Однако вскоре произошёл случай, показавший Екатерине пределы «страстных» чувств жениха. Её мать, принцесса Иоганна Елизавета, слишком сблизилась с группировкой Шетарди и позволила себе нелестные высказывания об императрице. Её письма были перлюстрированы Бестужевым и предъявлены императрице. Разразился скандал. Нетрудно догадаться, что вице-канцлер метил не столько в мать, сколько в дочь, ведь разоблачение должно было закончиться высылкой «цербстских побирушек».

«Как-то после обеда, когда великий князь был у нас в комнате, — вспоминала Екатерина, — императрица вошла внезапно и велела матери идти за ней в другую комнату. Граф Лесток тоже вошёл туда; мы с великим князем сели на окно, выжидая. Разговор этот продолжался очень долго, и мы видели, как вышел Лесток... он подошёл к великому князю и ко мне — а мы смеялись — и сказал нам: “этому шумному веселью сейчас конец”; потом, повернувшись ко мне, он сказал: “вам остаётся только укладываться, вы тотчас отправитесь, чтобы вернуться к себе домой”». Жених с невестой пустились в размышления об увиденном. «Первый рассуждал вслух, я — про себя. Он сказал: “но если ваша мать и виновата, то вы невиновны”, я ему ответила: “долг мой — следовать за матерью и делать то, что она прикажет”. Я увидела ясно, что он покинул бы меня без сожаленья»23.
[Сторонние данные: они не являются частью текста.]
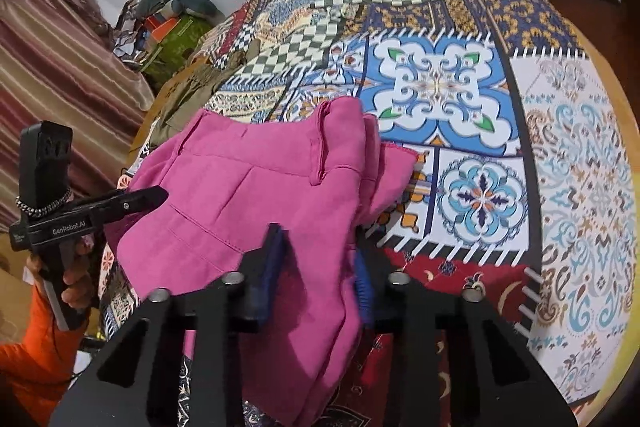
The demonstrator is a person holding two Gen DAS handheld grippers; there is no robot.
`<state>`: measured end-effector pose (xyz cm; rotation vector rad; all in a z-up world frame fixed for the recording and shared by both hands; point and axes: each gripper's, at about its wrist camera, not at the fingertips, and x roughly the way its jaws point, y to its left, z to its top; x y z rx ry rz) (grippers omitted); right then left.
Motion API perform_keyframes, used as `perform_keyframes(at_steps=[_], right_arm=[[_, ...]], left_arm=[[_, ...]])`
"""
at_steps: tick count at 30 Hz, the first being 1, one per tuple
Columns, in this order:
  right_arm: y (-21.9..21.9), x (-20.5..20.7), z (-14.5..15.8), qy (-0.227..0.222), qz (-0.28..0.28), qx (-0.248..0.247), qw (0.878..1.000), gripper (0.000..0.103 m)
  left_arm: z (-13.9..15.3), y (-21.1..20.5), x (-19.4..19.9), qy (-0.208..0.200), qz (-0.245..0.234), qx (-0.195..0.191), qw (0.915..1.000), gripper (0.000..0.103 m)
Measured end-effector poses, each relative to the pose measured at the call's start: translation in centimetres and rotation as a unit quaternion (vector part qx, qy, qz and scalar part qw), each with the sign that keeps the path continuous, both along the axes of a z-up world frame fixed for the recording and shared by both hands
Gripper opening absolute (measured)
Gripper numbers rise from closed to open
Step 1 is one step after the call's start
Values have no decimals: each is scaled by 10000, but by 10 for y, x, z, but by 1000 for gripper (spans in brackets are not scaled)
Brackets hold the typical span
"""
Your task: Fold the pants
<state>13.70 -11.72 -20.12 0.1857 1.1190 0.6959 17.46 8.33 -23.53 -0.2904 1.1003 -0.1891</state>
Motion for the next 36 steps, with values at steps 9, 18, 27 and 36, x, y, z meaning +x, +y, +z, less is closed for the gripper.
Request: perform_keyframes(at_steps=[9,18,27,36], right_arm=[[4,-4,25,-533,-11,-24,9986,14],[15,-3,59,-1049,60,78,9944,13],[44,7,97,-1703,293,119,9849,13],[85,24,120,-2154,621,164,9744,13]], left_arm=[[28,-10,-7,-437,-8,373,9983,17],[67,1,-14,-916,141,373,9950,16],[101,28,-15,-1347,430,458,9889,16],[129,70,-17,-1733,789,663,9795,16]])
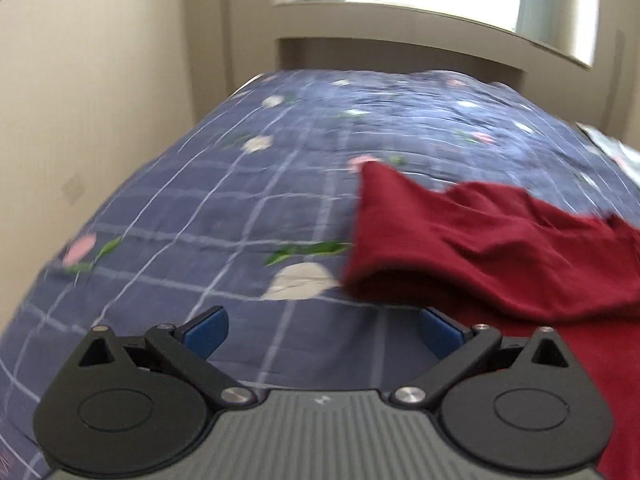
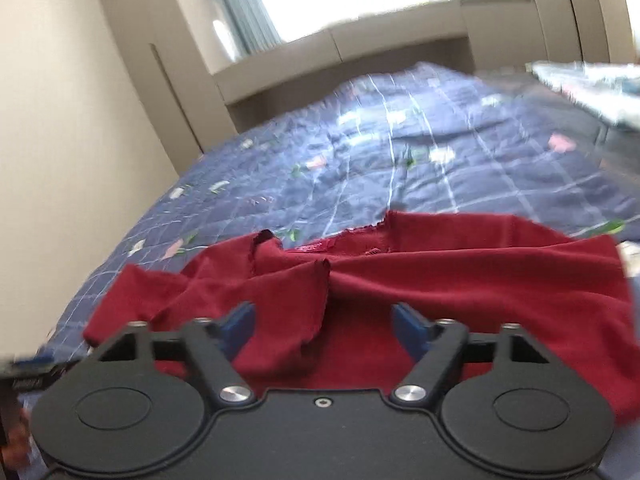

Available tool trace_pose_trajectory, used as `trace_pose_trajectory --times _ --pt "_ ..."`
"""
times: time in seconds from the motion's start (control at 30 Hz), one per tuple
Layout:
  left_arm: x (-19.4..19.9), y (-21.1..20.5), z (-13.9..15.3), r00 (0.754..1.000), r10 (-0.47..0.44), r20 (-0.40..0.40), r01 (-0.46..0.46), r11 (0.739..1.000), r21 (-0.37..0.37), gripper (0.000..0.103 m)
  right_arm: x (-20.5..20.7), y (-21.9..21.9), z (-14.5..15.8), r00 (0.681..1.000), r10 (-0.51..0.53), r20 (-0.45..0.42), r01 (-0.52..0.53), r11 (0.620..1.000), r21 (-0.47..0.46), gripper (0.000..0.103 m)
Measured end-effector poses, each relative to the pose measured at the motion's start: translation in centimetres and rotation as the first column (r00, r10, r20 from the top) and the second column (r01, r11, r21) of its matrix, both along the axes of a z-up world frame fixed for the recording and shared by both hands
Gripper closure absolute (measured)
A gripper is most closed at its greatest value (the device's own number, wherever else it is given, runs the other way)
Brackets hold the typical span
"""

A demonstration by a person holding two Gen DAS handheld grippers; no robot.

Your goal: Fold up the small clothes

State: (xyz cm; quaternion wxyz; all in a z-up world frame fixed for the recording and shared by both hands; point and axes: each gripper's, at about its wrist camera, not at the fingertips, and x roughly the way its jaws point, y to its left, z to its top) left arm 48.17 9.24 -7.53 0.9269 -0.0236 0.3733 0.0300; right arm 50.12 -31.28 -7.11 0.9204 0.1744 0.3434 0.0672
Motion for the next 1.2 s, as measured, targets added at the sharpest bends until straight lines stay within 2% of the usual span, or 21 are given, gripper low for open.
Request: trace_pose_trajectory --times 0.13,0.27,0.37,0.5,0.73,0.83,1.0,1.1,1.2 --pt "1.7 2.2 -0.1 0.998 0.06 -0.018 -0.061 0.997 -0.051 0.0 2.2 0.4 -1.4 0.998 -0.027 -0.056 0.027 1.0 -0.002 0.057" --pt "2.9 2.7 -0.1 0.996 0.09 -0.023 -0.09 0.995 -0.042 0.0 2.1 1.1 -1.6 0.998 -0.025 -0.057 0.025 1.0 0.002 0.07" --pt "3.5 2.4 -0.1 0.995 0.092 -0.032 -0.092 0.996 -0.019 0.0 2.1 1.5 -1.7 0.998 -0.008 -0.064 0.011 0.999 0.036 0.073" --pt "3.6 2.0 0.2 0.996 0.081 -0.023 -0.081 0.997 0.0 0.0 2.0 2.1 -1.3 0.999 0.0 -0.048 0.0 1.0 0.011 0.1" --pt "3.6 1.8 1.7 0.999 0.052 0.009 -0.052 0.999 -0.015 0.0 -0.2 0.8 2.8 0.995 0.024 0.092 -0.02 0.999 -0.044 0.1" --pt "3.9 1.4 2.0 0.999 0.032 0.03 -0.032 0.999 -0.026 0.0 -1.4 -1.1 3.8 0.994 0.004 0.113 0.003 0.998 -0.059 0.1" --pt "6.0 -0.2 0.8 1.0 0.028 0.01 -0.028 0.999 -0.024 0.0 -2.1 -3.5 2.2 0.995 -0.053 0.079 0.058 0.997 -0.058 0.1" --pt "7.3 -1.4 -0.1 1.0 0.004 -0.003 -0.004 0.999 -0.032 0.0 -2.1 -3.9 0.4 0.997 -0.071 0.03 0.072 0.997 -0.042 0.1" --pt "8.6 -2.7 -0.8 0.999 -0.034 -0.006 0.034 0.999 -0.008 0.0 -2.3 -3.9 -0.8 0.996 -0.086 0.02 0.087 0.995 -0.051 0.1"
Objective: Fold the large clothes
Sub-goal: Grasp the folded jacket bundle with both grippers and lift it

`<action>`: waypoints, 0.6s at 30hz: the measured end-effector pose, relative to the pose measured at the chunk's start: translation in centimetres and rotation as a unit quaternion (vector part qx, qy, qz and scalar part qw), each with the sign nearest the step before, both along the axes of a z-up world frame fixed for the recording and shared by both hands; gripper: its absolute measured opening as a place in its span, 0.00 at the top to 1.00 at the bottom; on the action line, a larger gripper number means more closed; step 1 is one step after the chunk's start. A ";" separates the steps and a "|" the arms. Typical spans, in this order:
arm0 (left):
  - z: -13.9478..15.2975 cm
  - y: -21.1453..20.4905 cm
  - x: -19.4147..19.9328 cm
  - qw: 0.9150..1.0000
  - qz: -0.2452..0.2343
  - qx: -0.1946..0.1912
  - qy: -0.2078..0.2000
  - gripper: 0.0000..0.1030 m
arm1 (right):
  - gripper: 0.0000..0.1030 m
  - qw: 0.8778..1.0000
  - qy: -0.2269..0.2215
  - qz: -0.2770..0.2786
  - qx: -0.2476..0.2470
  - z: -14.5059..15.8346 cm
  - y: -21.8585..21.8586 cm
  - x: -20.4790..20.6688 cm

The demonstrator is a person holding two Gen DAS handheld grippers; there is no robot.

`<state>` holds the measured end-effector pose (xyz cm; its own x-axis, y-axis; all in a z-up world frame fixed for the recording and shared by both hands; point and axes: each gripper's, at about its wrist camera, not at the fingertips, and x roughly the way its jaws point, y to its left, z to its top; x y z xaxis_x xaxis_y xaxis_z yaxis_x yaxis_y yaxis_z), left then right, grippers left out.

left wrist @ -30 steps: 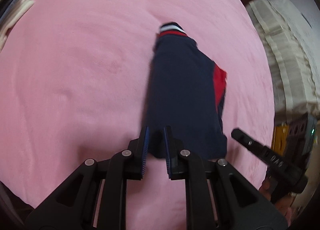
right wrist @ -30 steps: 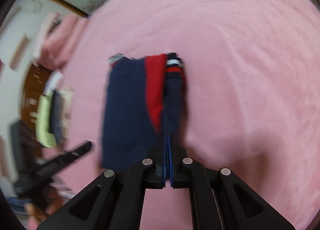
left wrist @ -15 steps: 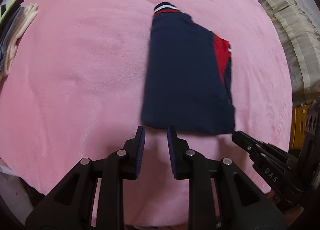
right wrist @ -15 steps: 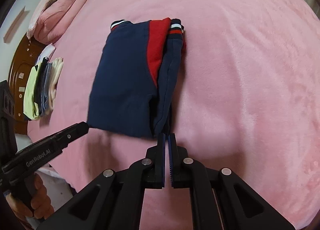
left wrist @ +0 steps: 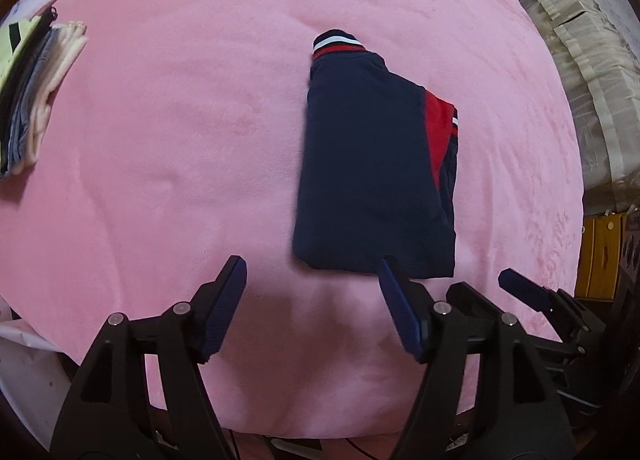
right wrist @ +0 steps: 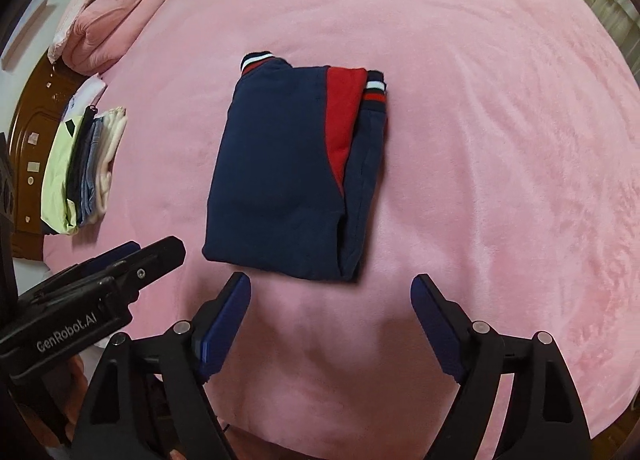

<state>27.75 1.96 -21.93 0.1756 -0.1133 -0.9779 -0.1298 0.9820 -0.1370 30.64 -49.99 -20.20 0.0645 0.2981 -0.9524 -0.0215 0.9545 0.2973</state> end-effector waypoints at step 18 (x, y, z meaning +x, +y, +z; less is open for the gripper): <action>-3.9 1.1 3.1 0.992 -0.022 -0.124 0.017 0.35 | 0.19 0.991 0.038 -0.078 0.106 -6.6 -1.7 3.2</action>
<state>30.86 3.08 -25.85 0.1320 -0.3570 -0.9247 -0.0961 0.9239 -0.3704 33.84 -51.69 -26.82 0.0567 0.4838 -0.8734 0.1523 0.8603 0.4864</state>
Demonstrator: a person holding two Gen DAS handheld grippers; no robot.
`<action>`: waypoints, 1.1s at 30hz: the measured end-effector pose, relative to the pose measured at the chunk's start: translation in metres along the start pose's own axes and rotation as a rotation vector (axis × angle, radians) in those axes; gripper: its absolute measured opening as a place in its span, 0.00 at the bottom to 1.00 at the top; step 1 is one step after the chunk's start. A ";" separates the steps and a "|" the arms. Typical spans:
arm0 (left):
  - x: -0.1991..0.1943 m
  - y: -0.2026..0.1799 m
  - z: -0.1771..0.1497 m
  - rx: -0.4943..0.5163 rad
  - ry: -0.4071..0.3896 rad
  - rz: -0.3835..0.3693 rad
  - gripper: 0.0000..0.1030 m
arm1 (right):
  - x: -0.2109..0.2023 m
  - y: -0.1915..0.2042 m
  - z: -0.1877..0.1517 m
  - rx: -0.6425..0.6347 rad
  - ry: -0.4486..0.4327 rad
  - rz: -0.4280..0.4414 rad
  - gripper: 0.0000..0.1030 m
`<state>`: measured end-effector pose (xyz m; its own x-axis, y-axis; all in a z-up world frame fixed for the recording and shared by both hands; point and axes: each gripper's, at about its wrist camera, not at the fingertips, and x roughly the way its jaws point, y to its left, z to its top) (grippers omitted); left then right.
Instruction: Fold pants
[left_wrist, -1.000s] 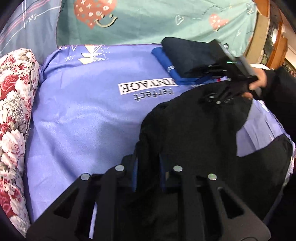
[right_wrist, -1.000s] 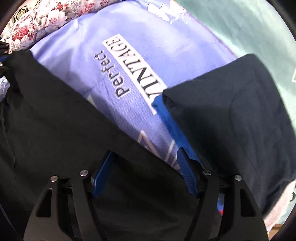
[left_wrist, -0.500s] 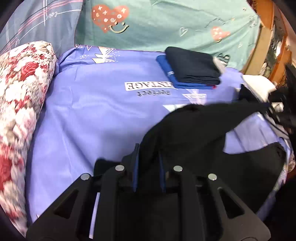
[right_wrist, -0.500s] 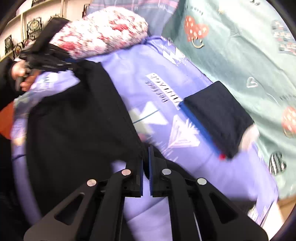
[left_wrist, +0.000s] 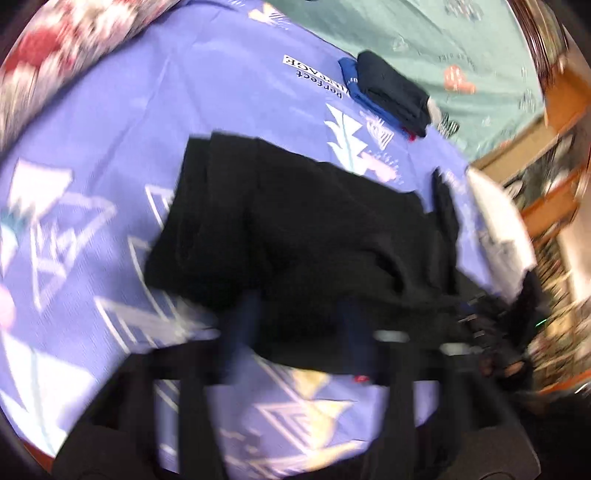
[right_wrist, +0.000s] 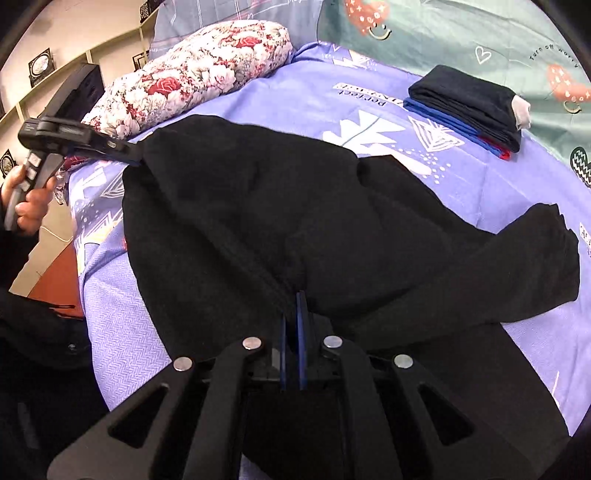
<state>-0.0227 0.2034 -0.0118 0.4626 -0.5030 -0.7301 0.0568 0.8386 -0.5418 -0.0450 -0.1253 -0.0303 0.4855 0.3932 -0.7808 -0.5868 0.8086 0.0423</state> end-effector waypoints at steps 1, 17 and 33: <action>-0.005 0.001 -0.003 -0.046 -0.034 -0.034 0.92 | 0.000 0.001 -0.001 0.001 -0.001 0.000 0.05; 0.007 -0.002 -0.002 -0.191 0.011 0.096 0.92 | -0.015 -0.008 -0.006 0.059 -0.087 0.063 0.07; -0.024 -0.013 0.026 -0.149 -0.058 0.115 0.91 | -0.012 -0.012 -0.009 0.070 -0.065 0.087 0.08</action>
<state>-0.0119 0.2101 0.0233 0.5088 -0.3895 -0.7677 -0.1287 0.8473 -0.5152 -0.0496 -0.1434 -0.0273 0.4773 0.4891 -0.7301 -0.5827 0.7980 0.1536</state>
Между последней фразой и остальной сценой явно что-то пропущено, поскольку слова Петра вполне доброжелательны и вывод, который сделала из них Екатерина, не основан на предыдущем тексте. Вероятно, юноша показал, что и он будет покорен воле императрицы. В любовные дела вторглась политика, и Пётр, как не раз случится в дальнейшем, спасовал. Отступился от девушки, которая ему, «по-видимому, нравилась». Великий князь, мы с этим ещё столкнёмся, был трусоват и очень боялся своей тётки.

Произошедшее обидело Екатерину. «Ввиду его настроения он был для меня почти безразличен», — писала она. Иными словами, если бы Пётр приложил хоть малейшее старание привязать к себе принцессу, за ней бы дело не стало. «Признаюсь, этот недостаток внимания и эта холодность с его стороны, так сказать, накануне нашей свадьбы не располагали меня в его пользу, и чем больше приближалось время, тем меньше я скрывала от себя, что, может быть, вступаю в очень неудачный брак... Впрочем, великий князь позволял себе некоторые вольные поступки и разговоры с фрейлинами императрицы, что мне не нравилось, но я отнюдь об этом не говорила, и никто даже не замечал тех душевных волнений, какие я испытывала»24.